The truck bumped a downed birch tree, snapped it in two, and stopped. The girl and the geezer were seatbelted in, but Crow had forgotten his. He jolted forward into the steering wheel, honking the horn. When he looked down, he saw the geezer’s automatic turning in his fist. Very slowly turning toward him. This shouldn’t be happening. The dope was supposed to stop it. Hell, the dope had stopped it. But something had changed in that bathroom. Whoever was behind those eyes now was cold fucking sober.
And horribly strong.
Rose! Rose, I need you!
“I don’t think she can hear,” the voice that wasn’t Abra’s said. “You may have some talents, you son of a bitch, but I don’t think you have much in the way of telepathy. I think when you want to talk to your girlfriend, you use the phone.”
Exerting all his strength, Crow began to turn the Glock back toward the girl. Now it seemed to weigh fifty pounds. The tendons of his neck stood out like cables. Drops of perspiration beaded on his forehead. One ran into his eye, stinging, and Crow blinked it away.
“I’ll . . . shoot . . . your friend,” he said.
“No,” the person inside Abra said. “I won’t let you.”
But Crow could see she was straining now, and that gave him hope. He put everything he had into pointing the muzzle at Rip Van Winkle’s midsection, and had almost gotten there when the gun started to rotate back again. Now he could hear the little bitch panting. Hell, he was, too. They sounded like marathoners approaching the end of a race side by side.

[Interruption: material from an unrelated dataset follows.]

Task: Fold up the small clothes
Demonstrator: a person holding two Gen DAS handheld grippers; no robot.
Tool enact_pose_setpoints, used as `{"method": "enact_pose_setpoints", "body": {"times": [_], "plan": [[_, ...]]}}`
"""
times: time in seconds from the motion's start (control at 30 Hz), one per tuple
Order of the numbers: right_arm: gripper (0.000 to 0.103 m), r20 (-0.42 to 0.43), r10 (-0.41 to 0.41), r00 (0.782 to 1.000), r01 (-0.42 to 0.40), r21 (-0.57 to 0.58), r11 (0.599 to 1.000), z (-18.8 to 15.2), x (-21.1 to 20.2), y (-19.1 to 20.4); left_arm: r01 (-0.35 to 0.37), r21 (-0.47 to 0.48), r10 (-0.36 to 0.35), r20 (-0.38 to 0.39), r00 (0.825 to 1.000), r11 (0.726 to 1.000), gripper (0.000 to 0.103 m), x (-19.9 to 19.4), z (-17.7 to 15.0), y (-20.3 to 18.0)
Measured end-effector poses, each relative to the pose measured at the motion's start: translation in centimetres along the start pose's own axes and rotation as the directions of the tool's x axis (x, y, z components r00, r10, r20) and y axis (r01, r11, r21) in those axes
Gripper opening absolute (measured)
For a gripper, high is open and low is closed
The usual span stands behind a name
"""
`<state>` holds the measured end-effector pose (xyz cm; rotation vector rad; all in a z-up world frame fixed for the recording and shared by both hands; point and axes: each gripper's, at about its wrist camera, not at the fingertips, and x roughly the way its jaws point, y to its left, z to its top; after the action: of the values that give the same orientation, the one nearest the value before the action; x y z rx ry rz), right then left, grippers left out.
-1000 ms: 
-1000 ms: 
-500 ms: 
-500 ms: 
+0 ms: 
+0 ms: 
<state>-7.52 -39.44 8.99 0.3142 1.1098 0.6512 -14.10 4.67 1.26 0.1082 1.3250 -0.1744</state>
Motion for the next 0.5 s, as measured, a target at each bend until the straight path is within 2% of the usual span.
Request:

A car went by, not slowing. Neither of them noticed. They were looking at each other.
Crow brought his left hand down to join his right on the gun. Now it turned a little more easily. He was beating her, by God. But his eyes! Jesus!
“Billy!” Abra shouted. “Billy, little help here!”
Billy snorted. His eyes opened. “Wha—”
For a moment Crow was distracted. The force he was exerting slackened, and the gun immediately began to turn back toward him. His hands were cold, cold. Those metal rings were pressing into his eyes, threatening to turn them to jelly.
The gun went off for the first time when it was between them, blowing a hole in the dashboard just above the radio. Billy jerked awake, arms flailing to either side like a man pulling himself out of a nightmare. One of them struck Abra’s temple, the other Crow’s chest. The cab of the truck was filled with blue haze and the smell of burnt gunpowder.
“What was that? What the hell was tha—”
Crow snarled, “No, you bitch! No!”
He swung the gun back toward Abra, and as he did it, he felt her control slip. It was the blow to the head. Crow could see dismay and terror in her eyes, and was savagely glad.
Have to kill her. Can’t give her another chance. But not a headshot. In the gut. Then I’ll suck the stea—
Billy slammed his shoulder into Crow’s side. The gun jerked up and went off again, this time putting a hole in the roof just above Abra’s head. Before Crow could bring it down again, huge hands laid themselves over his. He had time to realize that his adversary had only been tapping a fraction of the force at its command. Panic had unlocked a great, perhaps even unknowable, reserve. This time when the gun turned toward him, Crow’s wrists snapped like bundles of twigs. For a moment he saw a single black eye staring up at him, and there was time for half a thought:
(Rose I love y)
There was a brilliant flash of white, then darkness. Four seconds later, there was nothing left of Crow Daddy but his clothes.